◆ **ACTION ITEM**
A complete, exact retyping of the data below is required.

◆ **SUPPLIED DATA**

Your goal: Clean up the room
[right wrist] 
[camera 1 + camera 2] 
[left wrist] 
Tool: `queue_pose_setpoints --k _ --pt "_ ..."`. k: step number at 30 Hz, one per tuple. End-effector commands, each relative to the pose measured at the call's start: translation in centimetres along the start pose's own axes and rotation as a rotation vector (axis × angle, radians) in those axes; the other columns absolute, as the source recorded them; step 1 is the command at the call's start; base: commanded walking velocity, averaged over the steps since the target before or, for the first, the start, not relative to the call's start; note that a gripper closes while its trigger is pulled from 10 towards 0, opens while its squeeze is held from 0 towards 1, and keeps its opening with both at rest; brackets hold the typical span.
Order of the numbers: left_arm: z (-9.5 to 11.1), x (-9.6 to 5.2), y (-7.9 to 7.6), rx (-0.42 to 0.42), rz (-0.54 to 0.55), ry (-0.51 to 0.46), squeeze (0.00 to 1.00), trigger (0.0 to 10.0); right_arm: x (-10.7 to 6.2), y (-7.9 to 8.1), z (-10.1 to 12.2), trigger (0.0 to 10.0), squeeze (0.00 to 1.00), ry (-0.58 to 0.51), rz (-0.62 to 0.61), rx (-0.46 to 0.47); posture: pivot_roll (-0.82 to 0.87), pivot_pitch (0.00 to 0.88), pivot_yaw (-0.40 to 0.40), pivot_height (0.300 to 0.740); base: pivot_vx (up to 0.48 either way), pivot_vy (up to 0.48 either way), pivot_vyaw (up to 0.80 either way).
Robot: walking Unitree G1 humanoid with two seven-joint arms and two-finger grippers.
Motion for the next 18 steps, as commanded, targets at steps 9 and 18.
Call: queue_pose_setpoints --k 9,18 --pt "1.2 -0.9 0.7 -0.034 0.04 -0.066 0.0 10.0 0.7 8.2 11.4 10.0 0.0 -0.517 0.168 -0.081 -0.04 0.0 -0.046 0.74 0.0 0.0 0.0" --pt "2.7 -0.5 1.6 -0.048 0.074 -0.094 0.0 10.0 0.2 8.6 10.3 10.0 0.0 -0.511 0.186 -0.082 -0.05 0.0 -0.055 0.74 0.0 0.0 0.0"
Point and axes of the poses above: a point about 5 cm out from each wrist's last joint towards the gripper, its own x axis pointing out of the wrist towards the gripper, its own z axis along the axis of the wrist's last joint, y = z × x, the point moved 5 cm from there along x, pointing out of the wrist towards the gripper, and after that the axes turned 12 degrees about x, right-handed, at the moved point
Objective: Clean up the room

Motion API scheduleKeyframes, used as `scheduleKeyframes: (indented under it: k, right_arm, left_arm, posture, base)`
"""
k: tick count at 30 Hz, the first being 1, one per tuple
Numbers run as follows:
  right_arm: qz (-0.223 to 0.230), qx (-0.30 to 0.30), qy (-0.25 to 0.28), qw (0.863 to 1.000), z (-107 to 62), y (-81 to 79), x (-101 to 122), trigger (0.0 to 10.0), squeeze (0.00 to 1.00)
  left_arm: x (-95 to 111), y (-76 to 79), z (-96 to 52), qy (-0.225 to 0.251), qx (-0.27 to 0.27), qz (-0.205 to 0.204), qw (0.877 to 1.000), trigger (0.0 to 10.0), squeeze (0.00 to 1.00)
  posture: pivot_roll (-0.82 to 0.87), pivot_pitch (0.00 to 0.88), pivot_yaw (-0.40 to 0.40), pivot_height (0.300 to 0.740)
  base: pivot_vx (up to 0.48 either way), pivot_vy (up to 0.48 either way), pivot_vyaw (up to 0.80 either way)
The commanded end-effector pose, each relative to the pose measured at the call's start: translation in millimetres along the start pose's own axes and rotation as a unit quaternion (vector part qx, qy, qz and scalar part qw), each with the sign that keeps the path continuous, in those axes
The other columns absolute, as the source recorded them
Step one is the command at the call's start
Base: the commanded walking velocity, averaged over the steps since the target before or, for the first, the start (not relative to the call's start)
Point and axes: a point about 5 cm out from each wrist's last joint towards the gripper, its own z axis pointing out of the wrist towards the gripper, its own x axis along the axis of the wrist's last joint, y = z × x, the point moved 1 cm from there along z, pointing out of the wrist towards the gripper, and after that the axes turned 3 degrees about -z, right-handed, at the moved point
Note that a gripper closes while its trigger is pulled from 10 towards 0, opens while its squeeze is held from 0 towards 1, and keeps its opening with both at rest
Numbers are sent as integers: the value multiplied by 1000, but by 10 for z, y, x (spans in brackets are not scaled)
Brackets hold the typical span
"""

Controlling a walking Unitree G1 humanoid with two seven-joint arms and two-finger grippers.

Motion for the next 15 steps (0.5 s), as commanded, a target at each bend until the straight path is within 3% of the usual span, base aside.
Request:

◆ **EXPECTED ANSWER**
Your goal: Clean up the room
[right wrist] 
[camera 1 + camera 2] 
[left wrist] 
Tool: `queue_pose_setpoints --k _ --pt "_ ..."`. k: step number at 30 Hz, one per tuple. End-effector commands, each relative to the pose measured at the call's start: translation in centimetres along the start pose's own axes and rotation as a rotation vector (axis × angle, radians) in those axes; the other columns absolute, as the source recorded them; step 1 is the command at the call's start; base: commanded walking velocity, averaged over the steps since the target before or, for the first, the start, not relative to the call's start; note that a gripper closes while its trigger is pulled from 10 towards 0, opens while its squeeze is held from 0 towards 1, and keeps its opening with both at rest; brackets hold the typical span.
Order of the numbers: left_arm: z (-9.5 to 11.1), x (-9.6 to 5.2), y (-7.9 to 7.6), rx (-0.42 to 0.42), rz (-0.54 to 0.55), ry (-0.51 to 0.46), squeeze (0.00 to 1.00), trigger (0.0 to 10.0); right_arm: x (-10.7 to 6.2), y (-7.9 to 8.1), z (-10.1 to 12.2), trigger (0.0 to 10.0), squeeze (0.00 to 1.00), ry (-0.58 to 0.51), rz (-0.62 to 0.61), rx (-0.46 to 0.47); posture: pivot_roll (-0.82 to 0.87), pivot_pitch (0.00 to 0.88), pivot_yaw (-0.40 to 0.40), pivot_height (0.300 to 0.740); base: pivot_vx (up to 0.48 either way), pivot_vy (up to 0.48 either way), pivot_vyaw (up to 0.80 either way).
Robot: walking Unitree G1 humanoid with two seven-joint arms and two-finger grippers.
Motion for the next 18 steps, as commanded, targets at steps 9 and 18.
Call: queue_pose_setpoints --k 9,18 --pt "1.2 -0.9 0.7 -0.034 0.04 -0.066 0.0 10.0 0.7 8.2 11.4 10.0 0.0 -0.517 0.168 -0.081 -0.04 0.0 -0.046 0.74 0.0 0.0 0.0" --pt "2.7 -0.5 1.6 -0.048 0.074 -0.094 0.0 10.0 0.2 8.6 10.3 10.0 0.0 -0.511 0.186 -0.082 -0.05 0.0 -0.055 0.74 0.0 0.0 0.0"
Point and axes of the poses above: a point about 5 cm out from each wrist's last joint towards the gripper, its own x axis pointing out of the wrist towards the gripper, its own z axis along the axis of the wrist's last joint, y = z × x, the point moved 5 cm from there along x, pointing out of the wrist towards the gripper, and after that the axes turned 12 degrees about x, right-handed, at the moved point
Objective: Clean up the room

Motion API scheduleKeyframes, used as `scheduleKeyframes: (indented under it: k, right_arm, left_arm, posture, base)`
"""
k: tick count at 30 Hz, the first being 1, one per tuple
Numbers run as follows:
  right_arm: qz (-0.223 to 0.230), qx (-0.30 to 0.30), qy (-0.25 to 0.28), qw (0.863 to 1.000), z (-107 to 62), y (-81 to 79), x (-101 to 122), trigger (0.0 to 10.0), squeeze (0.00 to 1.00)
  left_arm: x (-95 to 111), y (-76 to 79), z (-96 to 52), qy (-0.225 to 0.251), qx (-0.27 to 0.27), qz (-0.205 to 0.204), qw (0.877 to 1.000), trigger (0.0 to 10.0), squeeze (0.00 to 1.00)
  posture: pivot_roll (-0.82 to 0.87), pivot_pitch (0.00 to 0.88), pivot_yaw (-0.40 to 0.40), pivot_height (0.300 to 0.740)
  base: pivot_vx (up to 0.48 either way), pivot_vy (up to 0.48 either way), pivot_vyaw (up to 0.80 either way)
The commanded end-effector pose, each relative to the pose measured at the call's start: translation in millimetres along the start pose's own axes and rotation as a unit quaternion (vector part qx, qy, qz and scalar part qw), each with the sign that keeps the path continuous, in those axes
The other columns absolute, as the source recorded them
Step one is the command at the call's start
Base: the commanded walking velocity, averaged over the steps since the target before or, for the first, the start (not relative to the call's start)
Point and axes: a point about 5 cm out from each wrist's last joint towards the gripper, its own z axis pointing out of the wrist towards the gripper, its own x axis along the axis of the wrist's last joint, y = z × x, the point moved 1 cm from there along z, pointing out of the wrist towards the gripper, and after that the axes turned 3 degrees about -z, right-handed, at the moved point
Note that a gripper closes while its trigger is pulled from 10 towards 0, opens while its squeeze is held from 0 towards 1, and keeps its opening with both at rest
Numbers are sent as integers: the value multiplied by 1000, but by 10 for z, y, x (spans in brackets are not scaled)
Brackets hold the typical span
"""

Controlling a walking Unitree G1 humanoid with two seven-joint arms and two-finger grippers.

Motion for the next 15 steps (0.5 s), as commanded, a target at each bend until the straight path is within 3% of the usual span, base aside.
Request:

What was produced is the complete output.